Policiais na delegacia antes de prenderem o chefe do esquema criminoso Polícia Civil de Mato Grosso Um homem de 21 anos suspeito de chefiar um esquema de estelionato foi preso em Rondonópolis, a 218 km de Cuiabá, durante a Operação “Falso Intermediário”, cumprida nesta quarta-feira (7) pela Polícia Civil.

A operação cumpriu 10 mandados judiciais, sendo nove de busca e apreensão e um de prisão, e teve como alvo fraudes em negociações comerciais que teriam causado prejuízo estimado de R$ 100 mil a vítimas em Catalão (GO).

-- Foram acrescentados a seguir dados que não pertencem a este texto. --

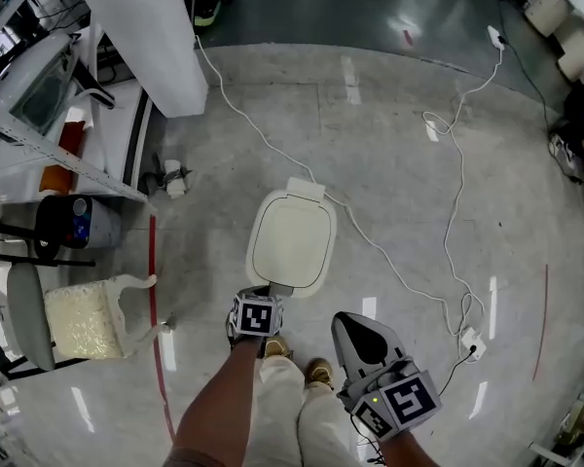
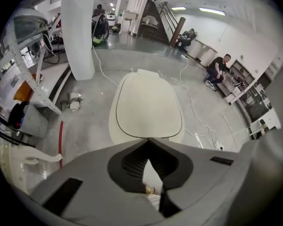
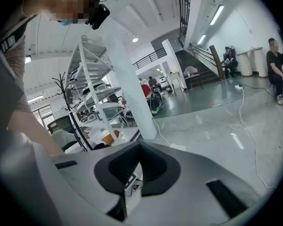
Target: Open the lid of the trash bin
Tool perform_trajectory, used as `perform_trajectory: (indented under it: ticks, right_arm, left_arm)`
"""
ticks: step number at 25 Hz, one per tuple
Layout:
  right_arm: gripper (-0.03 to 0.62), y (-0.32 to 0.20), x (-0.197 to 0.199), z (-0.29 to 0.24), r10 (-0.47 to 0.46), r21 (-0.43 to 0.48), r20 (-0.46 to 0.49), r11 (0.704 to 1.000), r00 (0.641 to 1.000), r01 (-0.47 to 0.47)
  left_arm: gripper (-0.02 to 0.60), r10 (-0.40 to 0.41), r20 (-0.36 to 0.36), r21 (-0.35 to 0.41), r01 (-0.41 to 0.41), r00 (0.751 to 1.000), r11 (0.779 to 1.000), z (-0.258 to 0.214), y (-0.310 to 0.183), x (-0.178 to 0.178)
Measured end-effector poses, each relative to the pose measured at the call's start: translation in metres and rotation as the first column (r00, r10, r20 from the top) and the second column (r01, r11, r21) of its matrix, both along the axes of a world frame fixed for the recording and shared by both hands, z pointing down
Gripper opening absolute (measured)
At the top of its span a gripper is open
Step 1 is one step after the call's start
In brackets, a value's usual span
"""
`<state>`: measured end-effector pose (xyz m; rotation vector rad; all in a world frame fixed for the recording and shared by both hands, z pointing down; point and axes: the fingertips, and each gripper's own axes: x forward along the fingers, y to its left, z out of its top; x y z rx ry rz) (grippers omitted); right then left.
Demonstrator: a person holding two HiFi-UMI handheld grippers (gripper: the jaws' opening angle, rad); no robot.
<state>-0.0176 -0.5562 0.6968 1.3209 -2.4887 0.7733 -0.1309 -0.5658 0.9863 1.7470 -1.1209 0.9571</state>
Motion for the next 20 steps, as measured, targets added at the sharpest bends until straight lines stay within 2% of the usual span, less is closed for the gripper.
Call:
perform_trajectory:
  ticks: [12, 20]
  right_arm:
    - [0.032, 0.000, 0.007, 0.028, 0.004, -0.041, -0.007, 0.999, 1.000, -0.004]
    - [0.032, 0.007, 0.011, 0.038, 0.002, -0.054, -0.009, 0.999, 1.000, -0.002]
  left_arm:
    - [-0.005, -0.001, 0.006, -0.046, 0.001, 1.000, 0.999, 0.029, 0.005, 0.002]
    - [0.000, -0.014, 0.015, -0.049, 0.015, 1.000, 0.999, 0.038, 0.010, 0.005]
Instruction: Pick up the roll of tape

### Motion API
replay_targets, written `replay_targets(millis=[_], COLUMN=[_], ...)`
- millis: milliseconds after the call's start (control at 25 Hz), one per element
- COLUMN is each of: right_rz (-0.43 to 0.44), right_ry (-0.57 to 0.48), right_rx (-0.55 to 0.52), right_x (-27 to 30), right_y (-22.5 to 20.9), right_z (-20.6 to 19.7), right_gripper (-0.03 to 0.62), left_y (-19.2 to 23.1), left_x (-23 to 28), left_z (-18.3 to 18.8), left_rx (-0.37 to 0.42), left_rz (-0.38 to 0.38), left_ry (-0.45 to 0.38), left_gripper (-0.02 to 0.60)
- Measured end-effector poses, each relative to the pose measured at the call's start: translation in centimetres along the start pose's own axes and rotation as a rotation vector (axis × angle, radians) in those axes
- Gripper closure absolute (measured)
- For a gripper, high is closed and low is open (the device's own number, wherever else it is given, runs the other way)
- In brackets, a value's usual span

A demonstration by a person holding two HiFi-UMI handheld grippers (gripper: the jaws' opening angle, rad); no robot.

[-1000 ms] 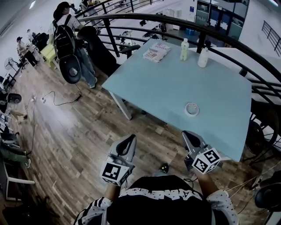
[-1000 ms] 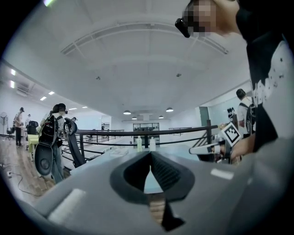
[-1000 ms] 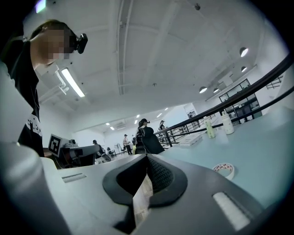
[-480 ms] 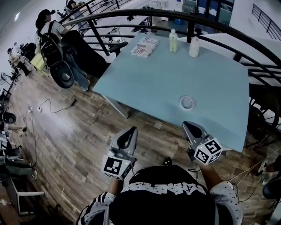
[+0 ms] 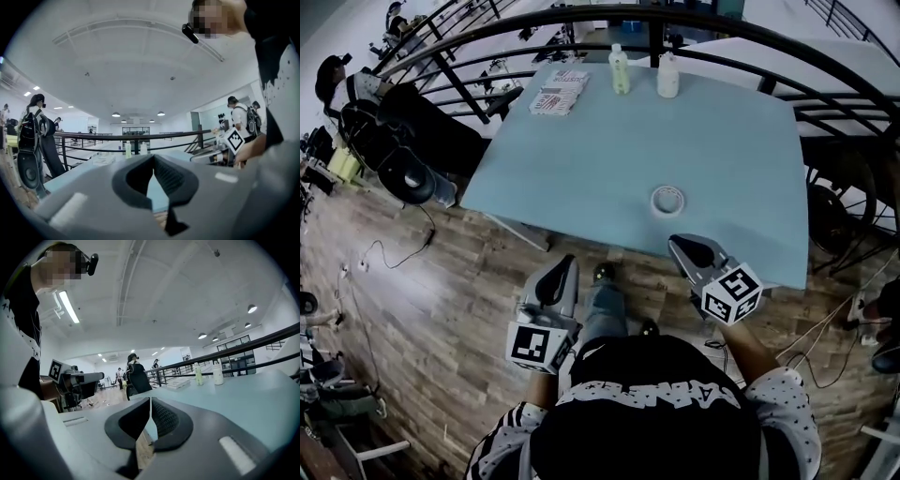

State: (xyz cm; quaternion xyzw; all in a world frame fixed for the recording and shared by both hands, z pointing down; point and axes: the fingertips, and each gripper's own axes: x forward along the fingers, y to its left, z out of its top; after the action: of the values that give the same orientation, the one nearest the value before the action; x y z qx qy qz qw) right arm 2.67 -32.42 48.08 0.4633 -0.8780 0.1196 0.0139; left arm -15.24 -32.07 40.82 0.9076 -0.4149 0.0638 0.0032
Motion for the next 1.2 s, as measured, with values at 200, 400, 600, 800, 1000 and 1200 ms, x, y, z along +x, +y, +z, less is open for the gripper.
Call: replay_targets(millis=[200, 400, 600, 800, 1000, 1200], right_rz=[-0.066, -0.094, -0.124, -0.162, -0.189, -0.183], right_ry=[0.028, 0.08, 0.151, 0.197, 0.236, 0.277], right_rx=[0.004, 0.015, 0.018, 0.005, -0.004, -0.026], right_x=[0.6, 2.0, 3.4, 5.1, 6.2, 7.7], right_y=[-3.0, -5.1, -6.8, -8.8, -10.6, -12.0], right_z=[-0.7, -2.1, -4.3, -5.4, -6.0, -7.0], right_gripper=[0.594, 0.594, 0.593, 0.589, 0.58, 0.568], left_y=[0.2, 0.9, 2.3, 3.3, 3.7, 5.0], left_x=[2.8, 5.0, 6.3, 8.5, 10.8, 12.9], left_z=[0.6, 0.3, 0.0, -0.3, 0.0, -0.2], left_rx=[-0.003, 0.003, 0.0, -0.001, -0.003, -0.002], left_rz=[-0.046, -0.078, -0.093, -0.128, -0.167, -0.169], left_ry=[-0.024, -0.006, -0.015, -0.013, 0.0, 0.01], left_gripper=[0.581, 0.581, 0.581, 0.581, 0.581, 0.581])
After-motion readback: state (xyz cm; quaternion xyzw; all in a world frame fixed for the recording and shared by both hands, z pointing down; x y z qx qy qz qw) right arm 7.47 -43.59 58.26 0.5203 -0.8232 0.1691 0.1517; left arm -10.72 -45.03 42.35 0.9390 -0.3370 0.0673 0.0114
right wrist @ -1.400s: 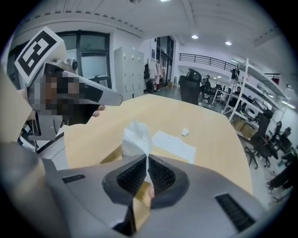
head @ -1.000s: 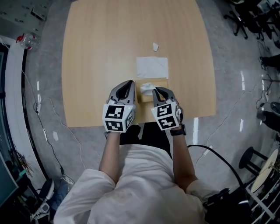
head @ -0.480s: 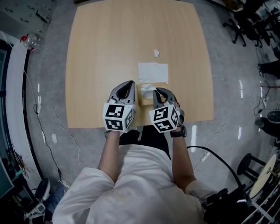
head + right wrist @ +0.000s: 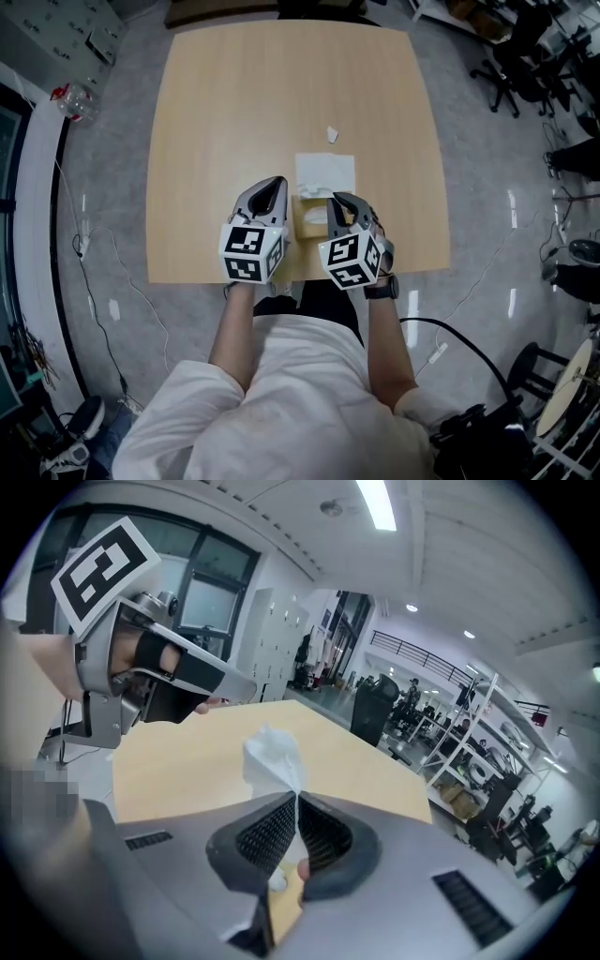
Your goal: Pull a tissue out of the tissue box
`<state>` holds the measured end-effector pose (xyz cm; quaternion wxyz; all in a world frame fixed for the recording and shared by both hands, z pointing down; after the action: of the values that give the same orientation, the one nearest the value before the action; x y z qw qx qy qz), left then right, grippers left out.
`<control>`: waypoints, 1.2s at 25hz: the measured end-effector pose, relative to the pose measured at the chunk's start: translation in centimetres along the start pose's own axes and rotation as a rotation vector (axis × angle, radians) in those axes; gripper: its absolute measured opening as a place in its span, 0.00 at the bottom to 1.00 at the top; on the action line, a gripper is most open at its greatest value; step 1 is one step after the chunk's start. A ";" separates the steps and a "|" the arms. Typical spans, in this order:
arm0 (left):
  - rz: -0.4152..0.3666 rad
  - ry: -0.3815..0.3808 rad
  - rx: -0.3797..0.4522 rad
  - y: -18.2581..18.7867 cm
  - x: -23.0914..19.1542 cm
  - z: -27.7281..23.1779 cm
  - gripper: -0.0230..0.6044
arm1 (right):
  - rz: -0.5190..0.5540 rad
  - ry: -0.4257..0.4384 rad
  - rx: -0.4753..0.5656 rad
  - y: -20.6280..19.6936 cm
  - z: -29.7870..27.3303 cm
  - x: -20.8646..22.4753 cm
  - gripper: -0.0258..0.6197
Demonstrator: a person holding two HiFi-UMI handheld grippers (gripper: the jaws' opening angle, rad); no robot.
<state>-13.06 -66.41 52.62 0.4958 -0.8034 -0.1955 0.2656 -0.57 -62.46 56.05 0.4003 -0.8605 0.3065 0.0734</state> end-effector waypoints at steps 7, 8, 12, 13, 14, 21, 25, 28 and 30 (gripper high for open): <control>-0.033 0.011 0.074 3.3 0.2 1.0 0.02 | 0.011 -0.039 0.068 2.3 1.5 1.7 0.05; -0.038 0.013 0.088 3.9 0.3 1.2 0.02 | 0.009 -0.045 0.082 2.7 1.7 2.0 0.05; -0.070 0.019 0.139 6.1 1.3 1.6 0.02 | 0.000 -0.076 0.153 4.5 3.0 3.7 0.05; -0.078 0.020 0.150 6.5 1.6 1.7 0.02 | -0.005 -0.084 0.169 4.9 3.3 4.1 0.05; -0.085 0.020 0.159 7.0 1.8 1.8 0.02 | -0.012 -0.091 0.185 5.4 3.6 4.5 0.05; -0.117 0.030 0.248 10.5 2.1 3.2 0.02 | -0.142 -0.132 0.350 9.1 6.5 6.5 0.05; -0.128 0.031 0.311 12.4 2.9 4.1 0.02 | -0.243 -0.157 0.453 10.2 8.8 7.9 0.05; -0.125 0.024 0.348 13.7 3.6 4.7 0.02 | -0.358 -0.165 0.531 10.9 10.6 9.3 0.05; -0.119 0.016 0.371 14.3 3.9 5.2 0.02 | -0.438 -0.159 0.591 11.4 11.9 9.9 0.05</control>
<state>-12.46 -66.72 36.93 0.6518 -0.6874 -0.1864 0.2606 2.09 -64.00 37.02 0.6601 -0.7446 0.0912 -0.0392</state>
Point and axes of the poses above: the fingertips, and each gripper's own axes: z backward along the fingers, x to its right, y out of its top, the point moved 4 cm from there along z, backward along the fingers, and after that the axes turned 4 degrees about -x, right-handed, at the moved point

Durante a ação, foram apreendidos aparelhos celulares que agora devem passar por perícia técnica para auxiliar na investigação e identificar outros envolvidos no esquema.

Até a última atualização desta reportagem, quatro alvos da operação estavam foragidos.

O investigado preso foi encaminhado ao sistema prisional, onde permanece à disposição da Justiça.

Agora, ele passa a ser investigado pelos crimes de estelionato e fraude.

Golpes online O delegado Pablo Carneiro comentou o caso e disse os desdobramentos da operação Há oito meses, 18 pessoas foram presas por suspeita de aplicarem mais de R$ 55 milhões em golpes online, nos estados de Mato Grosso e Goiás.

De acordo com a Polícia Civil, o grupo era investigado por estelionato eletrônico, associação criminosa e lavagem de dinheiro.

Além das prisões, a Justiça determinou o bloqueio de bens dos investigados e a quebra de sigilos bancários.

Os alvos foram identificados após investigação que apontou a atuação do grupo em golpes virtuais aplicados em várias regiões do país.

O esquema Segundo a Polícia Civil de Goiás, a investigação começou após uma vítima transferir R$ 190 mil pela compra de um imóvel anunciado em uma plataforma online.

O dinheiro foi enviado a uma conta indicada por um falso intermediário, que simulava negociar entre comprador e vendedor.

O valor foi dividido e transferido para outras contas, dificultando o rastreamento.

O esquema fraudulento envolvia o uso de diversas contas bancárias, cadastros falsos e aparelhos eletrônicos para encobrir as operações, conforme o boletim de ocorrência.